Catrin, a schoolgirl, 15 years of age enters.
“My mind just gives me a headache! Why cant life just be simple, with no worries, yeah, I’m talking to you up there.You know what I’m saying! Why cant you give me some thanks once in a while.I’m still alive, I think I deserve some gratification for that, don’t you think? It’s really hard work living with that evil brother of mine and putting up with mum’s winging, but I’m sure you know that, because your always watching over me, apparently.
Don’t you get bored up there watching everyone all day?
(Sits down to think)
I wonder what it’s like up there, you know, in heaven? I don’t suppose I’ll ever go there anyway, because I’m a naughty girl, really. My mum has said it so many times that I’m starting to believe it! Mind you I’m not as naughty as my brother, my naughtiness is just fun and harmless, but I’m sure that my brother has malice in his naughtiness! He plays his shooting games on the computer as if he were actually enjoying blowing somebody’s brains out! Sick, really sick, I always annoy him by chanting, “You’re a mental psychopathic murderer!” And then his eyes glow a fierce red and my legs start to quiver and my brain hurts because its ashamed of the mistake it has just done. My mum seems to always stop the fighting just before it gets going; she has this talent, after all that’s what parents are for!
(Gets up and puts her hand on her head, moving position every now and then)

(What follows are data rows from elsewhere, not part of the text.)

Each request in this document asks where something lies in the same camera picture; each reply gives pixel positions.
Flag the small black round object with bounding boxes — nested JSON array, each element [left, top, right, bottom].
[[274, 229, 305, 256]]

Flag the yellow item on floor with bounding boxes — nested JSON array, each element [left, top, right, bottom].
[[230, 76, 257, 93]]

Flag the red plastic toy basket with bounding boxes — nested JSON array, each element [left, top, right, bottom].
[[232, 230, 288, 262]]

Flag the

Oh, why does life have to be so unfair! Why can’t I win the lottery or become famous? I would absolutely love to be the next Faith Hill or the next Madonna, but there’s no hope I suppose, after all I’m hopeless! I can’t sing to save my life! I’m useless, let’s face it brain. I’m thinking whether to sit (and be a swot) and work or sit and be a couch potato and watch telly all night? Such a hard decision, isn’t it brain. What shall I do? My conscience says ‘Cats, sit and write with pride your English homework!’ While the devil inside me says ‘Cats man, live life to the full, chill and relax in front of the box!’ My head hurts and it feels as if its been torn in two, oh! ‘Chill’, ‘Work!’ ‘Chill’, ‘Work!’ Oh god, help! Ok, let’s try a different approach. What would mum want me to do? She would definitely want me to do my homework; she always says how important my education is, just because she wasted hers as a child. My answer to her is that you learn from your mistakes, and so if I make a mistake and waste my education, then I’ll learn! Clever isn’t it! Well-done brain!

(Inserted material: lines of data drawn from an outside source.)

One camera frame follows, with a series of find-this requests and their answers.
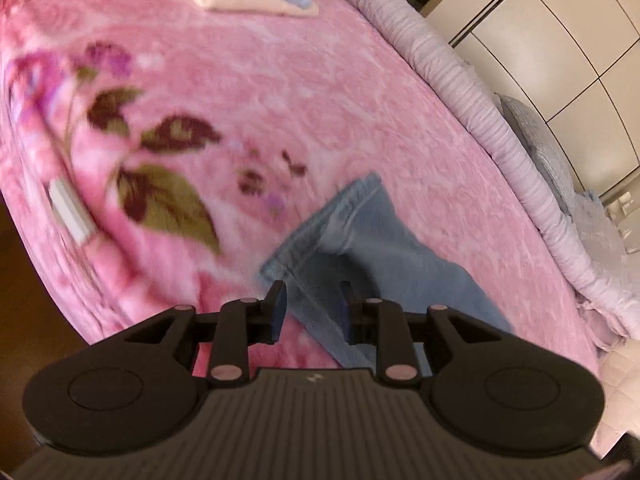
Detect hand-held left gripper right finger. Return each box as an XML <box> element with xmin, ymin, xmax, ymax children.
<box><xmin>339</xmin><ymin>280</ymin><xmax>502</xmax><ymax>389</ymax></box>

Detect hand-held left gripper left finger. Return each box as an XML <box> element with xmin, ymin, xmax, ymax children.
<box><xmin>124</xmin><ymin>280</ymin><xmax>289</xmax><ymax>389</ymax></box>

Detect blue denim jeans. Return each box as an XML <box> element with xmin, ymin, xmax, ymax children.
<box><xmin>259</xmin><ymin>172</ymin><xmax>516</xmax><ymax>370</ymax></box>

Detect pink floral fleece blanket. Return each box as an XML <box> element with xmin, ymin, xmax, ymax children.
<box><xmin>0</xmin><ymin>0</ymin><xmax>603</xmax><ymax>391</ymax></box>

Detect white blanket label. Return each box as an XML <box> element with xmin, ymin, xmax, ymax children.
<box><xmin>47</xmin><ymin>180</ymin><xmax>99</xmax><ymax>247</ymax></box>

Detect lilac striped quilt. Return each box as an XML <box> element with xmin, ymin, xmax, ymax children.
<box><xmin>322</xmin><ymin>0</ymin><xmax>640</xmax><ymax>342</ymax></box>

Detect grey checked pillow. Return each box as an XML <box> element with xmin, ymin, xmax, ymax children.
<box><xmin>494</xmin><ymin>92</ymin><xmax>582</xmax><ymax>212</ymax></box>

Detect cream wardrobe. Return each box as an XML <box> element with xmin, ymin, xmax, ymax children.
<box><xmin>425</xmin><ymin>0</ymin><xmax>640</xmax><ymax>202</ymax></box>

(Sits with legs crossed, leaning back on the chair)
I wonder if other people sit and debate their lives with themselves like I do. Maybe I’m the only one, I could be famous and I don’t know it! Imagine the headlines ‘Girl debates with her own brain!’ Wow, what a thought! What was I thinking of before going off on some wild tangent? Ah, yes I remember, am I to do my homework or go and watch telly, I still haven’t decided! I know, I’ll try another different approach, what would Grandma want me to do? Definitely, without a doubt she would want me to do my homework. That’s two against one, now! Ok, what would my friends want me to do? They would say go and watch the telly, much more educational in their view. Now it’s all-square again, mum and grandma against my friends and me! Oh, why cant life just be simple! I know I’ll just go to bed!